Kernpunkt dieser Regelung ist die Höhe des zulässigen Verwaltungsvermögens von 50 % bzw. 10 %. Hierbei handelt es sich um „betriebsuntypisches“ Vermögen, das von der Begünstigung ausgenommen werden soll.

  • Die Gefahr: Alles-oder-nichts-Regelung. Besteht das Betriebsvermögen zu mehr als 50 % aus Verwaltungsvermögen, entfällt der Verschonungsabschlag vollständig. Folge: Der Übergang des Betriebsvermögens ist zu 100 % zu versteuern und zwar auf der Basis der hohen Verkehrswerte. Die neuen Regelungen sind für den Unternehmer mit hohen Risiken verbunden, da die Verschonungsregelungen an komplexe, teilweise schwer zu erfüllende Voraussetzungen geknüpft sind:
Handlungsempfehlungen
  • Es ist im Hinblick auf eine jederzeit mögliche Vererbung regelmäßig – spätestens jedoch vor einer vorweggenommenen Nachfolge zu Lebzeiten – ein Verwaltungsvermögenstest durchzuführen.

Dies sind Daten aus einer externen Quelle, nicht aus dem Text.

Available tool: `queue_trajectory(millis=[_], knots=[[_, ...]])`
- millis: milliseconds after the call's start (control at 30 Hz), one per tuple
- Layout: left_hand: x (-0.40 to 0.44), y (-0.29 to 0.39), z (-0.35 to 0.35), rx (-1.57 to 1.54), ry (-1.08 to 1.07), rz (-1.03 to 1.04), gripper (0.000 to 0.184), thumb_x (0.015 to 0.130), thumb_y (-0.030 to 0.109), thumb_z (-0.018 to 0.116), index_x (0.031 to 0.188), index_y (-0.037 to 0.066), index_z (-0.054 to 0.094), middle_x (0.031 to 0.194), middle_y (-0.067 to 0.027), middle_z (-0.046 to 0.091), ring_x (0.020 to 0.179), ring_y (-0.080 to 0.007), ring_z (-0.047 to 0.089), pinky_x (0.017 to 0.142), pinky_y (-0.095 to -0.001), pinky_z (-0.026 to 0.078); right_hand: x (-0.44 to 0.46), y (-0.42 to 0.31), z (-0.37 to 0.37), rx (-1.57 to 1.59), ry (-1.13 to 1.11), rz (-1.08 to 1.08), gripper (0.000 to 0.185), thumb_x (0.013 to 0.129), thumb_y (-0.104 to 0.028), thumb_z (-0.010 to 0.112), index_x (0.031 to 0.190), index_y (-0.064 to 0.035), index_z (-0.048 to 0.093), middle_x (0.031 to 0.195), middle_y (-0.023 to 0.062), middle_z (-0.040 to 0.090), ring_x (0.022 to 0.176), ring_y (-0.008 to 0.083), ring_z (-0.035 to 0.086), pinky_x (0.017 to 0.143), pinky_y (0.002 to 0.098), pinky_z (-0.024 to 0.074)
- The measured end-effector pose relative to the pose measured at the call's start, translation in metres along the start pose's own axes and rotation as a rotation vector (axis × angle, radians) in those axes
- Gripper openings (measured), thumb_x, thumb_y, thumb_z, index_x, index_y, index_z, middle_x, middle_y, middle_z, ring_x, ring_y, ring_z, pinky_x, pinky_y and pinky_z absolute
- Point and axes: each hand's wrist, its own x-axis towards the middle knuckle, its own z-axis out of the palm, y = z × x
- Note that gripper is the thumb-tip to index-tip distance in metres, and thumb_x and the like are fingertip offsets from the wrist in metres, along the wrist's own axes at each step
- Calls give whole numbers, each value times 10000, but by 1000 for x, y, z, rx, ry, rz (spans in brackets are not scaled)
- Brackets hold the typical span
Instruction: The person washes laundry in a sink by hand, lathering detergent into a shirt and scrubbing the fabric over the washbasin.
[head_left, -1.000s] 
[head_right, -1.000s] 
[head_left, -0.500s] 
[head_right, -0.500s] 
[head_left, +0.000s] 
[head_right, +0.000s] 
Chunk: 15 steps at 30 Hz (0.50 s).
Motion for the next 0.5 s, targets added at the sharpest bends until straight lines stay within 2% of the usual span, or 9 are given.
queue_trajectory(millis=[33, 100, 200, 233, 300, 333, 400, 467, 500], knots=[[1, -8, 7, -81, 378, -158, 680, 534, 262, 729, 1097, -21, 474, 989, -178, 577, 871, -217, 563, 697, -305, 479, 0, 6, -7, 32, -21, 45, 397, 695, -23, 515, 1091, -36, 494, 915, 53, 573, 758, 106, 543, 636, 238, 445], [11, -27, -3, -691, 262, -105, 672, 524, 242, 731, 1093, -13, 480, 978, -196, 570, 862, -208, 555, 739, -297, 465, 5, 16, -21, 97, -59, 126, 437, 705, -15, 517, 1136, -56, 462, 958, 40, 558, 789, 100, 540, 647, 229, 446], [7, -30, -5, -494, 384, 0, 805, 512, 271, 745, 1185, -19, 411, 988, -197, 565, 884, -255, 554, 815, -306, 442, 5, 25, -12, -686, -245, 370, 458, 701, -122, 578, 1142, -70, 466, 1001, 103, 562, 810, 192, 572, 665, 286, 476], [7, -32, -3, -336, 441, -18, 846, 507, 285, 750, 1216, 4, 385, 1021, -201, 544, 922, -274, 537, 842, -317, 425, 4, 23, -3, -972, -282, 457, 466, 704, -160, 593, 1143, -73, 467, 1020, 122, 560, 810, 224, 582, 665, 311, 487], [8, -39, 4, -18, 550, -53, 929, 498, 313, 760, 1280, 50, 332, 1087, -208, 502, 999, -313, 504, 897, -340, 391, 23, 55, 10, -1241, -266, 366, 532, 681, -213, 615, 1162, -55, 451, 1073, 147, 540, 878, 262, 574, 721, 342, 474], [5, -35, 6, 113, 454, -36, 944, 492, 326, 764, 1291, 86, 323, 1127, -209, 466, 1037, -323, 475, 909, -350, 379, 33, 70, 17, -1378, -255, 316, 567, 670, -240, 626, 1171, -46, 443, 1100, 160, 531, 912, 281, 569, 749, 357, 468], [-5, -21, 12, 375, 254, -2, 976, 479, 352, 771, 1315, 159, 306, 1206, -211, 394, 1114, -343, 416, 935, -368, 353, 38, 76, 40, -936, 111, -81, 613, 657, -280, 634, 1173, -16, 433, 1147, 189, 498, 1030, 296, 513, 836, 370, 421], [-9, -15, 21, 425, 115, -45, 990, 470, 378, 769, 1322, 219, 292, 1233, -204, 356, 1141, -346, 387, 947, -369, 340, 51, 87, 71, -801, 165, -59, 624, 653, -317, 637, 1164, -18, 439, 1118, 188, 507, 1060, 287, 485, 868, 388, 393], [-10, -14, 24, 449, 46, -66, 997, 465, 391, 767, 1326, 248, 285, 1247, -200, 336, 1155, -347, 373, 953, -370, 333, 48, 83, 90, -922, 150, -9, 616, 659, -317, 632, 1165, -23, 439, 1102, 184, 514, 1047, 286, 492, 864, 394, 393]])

  • Bei Bedarf kann der Anteil des Verwaltungsvermögens durch Umstrukturierungen beim Betriebsvermögen (Entnahmen, Einlagen, Umstrukturierungen zwischen Gesellschaften) gezielt unter 50 % bzw. unter 10 % gedrückt werden.
  • Weiteres Gestaltungspotential wird dadurch eröffnet, dass aus dem Privatvermögen gezielt Einlagen in das Betriebsvermögen erfolgen, um dieses steuerfrei zu stellen. Dies funktioniert bei dem neuen Recht nicht mehr bei Immobilien, jedoch bei anderen Assets wie z.B. Bargeld.

Beispiel: Bankguthaben auf einem privaten Konto unterliegt zu 100 % der Schenkungs- bzw. Erbschaftsteuer. Bargeld auf einem Betriebskonto dagegen ist bei der Regelverschonung zu 85 % und bei der Optionsverschonung zu 100 % freigestellt. Vor allem aber stellt Bargeld kein schädliches Verwaltungsvermögen dar, so dass dieses nicht zu einem Wegfall der Verschonung bei Überschreiten der Quote von 50 (10) % führen kann.